**Work to complete**
Every line of the data must appear again in the answer, exactly as written.

**Exercise data**
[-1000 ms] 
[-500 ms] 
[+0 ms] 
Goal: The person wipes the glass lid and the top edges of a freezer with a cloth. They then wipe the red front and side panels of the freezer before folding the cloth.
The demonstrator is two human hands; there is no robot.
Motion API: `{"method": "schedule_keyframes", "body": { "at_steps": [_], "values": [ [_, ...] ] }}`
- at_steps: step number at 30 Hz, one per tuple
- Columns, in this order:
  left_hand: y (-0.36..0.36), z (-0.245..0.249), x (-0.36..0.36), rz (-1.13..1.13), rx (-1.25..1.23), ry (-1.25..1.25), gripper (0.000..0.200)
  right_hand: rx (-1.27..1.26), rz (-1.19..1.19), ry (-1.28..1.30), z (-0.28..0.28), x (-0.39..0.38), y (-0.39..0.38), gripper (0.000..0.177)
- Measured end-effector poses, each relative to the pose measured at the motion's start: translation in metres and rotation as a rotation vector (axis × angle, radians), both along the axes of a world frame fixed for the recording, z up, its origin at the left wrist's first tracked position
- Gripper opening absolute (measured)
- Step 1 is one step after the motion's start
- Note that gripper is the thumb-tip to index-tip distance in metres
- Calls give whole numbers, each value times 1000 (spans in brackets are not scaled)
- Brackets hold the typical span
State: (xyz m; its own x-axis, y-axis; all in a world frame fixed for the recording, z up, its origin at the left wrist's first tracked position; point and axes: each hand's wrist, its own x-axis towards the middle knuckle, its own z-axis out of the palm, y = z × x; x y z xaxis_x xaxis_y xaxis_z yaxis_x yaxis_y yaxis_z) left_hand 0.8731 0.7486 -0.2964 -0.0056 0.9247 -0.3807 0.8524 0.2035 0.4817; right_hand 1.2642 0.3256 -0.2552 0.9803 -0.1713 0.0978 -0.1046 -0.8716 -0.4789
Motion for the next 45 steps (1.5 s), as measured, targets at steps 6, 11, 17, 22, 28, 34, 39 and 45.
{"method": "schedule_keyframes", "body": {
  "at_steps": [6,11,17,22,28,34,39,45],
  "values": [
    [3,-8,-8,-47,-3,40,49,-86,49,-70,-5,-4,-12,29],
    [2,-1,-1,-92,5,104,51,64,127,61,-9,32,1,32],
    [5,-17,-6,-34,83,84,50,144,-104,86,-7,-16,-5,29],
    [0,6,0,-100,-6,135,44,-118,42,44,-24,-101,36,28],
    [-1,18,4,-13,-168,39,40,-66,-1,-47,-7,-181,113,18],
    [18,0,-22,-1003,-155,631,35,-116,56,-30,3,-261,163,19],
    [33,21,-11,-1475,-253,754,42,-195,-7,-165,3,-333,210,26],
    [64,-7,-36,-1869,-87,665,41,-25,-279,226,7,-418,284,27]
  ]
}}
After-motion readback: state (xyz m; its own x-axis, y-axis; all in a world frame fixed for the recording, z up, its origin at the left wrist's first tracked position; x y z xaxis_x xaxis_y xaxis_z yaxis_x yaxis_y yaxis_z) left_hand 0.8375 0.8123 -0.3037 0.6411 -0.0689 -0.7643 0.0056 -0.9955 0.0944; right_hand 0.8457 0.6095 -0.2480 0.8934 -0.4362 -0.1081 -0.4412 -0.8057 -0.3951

**Answer section**
[-1000 ms] 
[-500 ms] 
[+0 ms] 
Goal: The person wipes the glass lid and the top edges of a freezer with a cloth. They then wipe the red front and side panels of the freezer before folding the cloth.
The demonstrator is two human hands; there is no robot.
Motion API: `{"method": "schedule_keyframes", "body": { "at_steps": [_], "values": [ [_, ...] ] }}`
- at_steps: step number at 30 Hz, one per tuple
- Columns, in this order:
  left_hand: y (-0.36..0.36), z (-0.245..0.249), x (-0.36..0.36), rz (-1.13..1.13), rx (-1.25..1.23), ry (-1.25..1.25), gripper (0.000..0.200)
  right_hand: rx (-1.27..1.26), rz (-1.19..1.19), ry (-1.28..1.30), z (-0.28..0.28), x (-0.39..0.38), y (-0.39..0.38), gripper (0.000..0.177)
- Measured end-effector poses, each relative to the pose measured at the motion's start: translation in metres and rotation as a rotation vector (axis × angle, radians), both along the axes of a world frame fixed for the recording, z up, its origin at the left wrist's first tracked position
- Gripper opening absolute (measured)
- Step 1 is one step after the motion's start
- Note that gripper is the thumb-tip to index-tip distance in metres
- Calls give whole numbers, each value times 1000 (spans in brackets are not scaled)
- Brackets hold the typical span
State: (xyz m; its own x-axis, y-axis; all in a world frame fixed for the recording, z up, its origin at the left wrist's first tracked position; point and axes: each hand's wrist, its own x-axis towards the middle knuckle, its own z-axis out of the palm, y = z × x; x y z xaxis_x xaxis_y xaxis_z yaxis_x yaxis_y yaxis_z) left_hand 0.8731 0.7486 -0.2964 -0.0056 0.9247 -0.3807 0.8524 0.2035 0.4817; right_hand 1.2642 0.3256 -0.2552 0.9803 -0.1713 0.0978 -0.1046 -0.8716 -0.4789
Motion for the next 45 steps (1.5 s), as measured, targets at steps 6, 11, 17, 22, 28, 34, 39 and 45.
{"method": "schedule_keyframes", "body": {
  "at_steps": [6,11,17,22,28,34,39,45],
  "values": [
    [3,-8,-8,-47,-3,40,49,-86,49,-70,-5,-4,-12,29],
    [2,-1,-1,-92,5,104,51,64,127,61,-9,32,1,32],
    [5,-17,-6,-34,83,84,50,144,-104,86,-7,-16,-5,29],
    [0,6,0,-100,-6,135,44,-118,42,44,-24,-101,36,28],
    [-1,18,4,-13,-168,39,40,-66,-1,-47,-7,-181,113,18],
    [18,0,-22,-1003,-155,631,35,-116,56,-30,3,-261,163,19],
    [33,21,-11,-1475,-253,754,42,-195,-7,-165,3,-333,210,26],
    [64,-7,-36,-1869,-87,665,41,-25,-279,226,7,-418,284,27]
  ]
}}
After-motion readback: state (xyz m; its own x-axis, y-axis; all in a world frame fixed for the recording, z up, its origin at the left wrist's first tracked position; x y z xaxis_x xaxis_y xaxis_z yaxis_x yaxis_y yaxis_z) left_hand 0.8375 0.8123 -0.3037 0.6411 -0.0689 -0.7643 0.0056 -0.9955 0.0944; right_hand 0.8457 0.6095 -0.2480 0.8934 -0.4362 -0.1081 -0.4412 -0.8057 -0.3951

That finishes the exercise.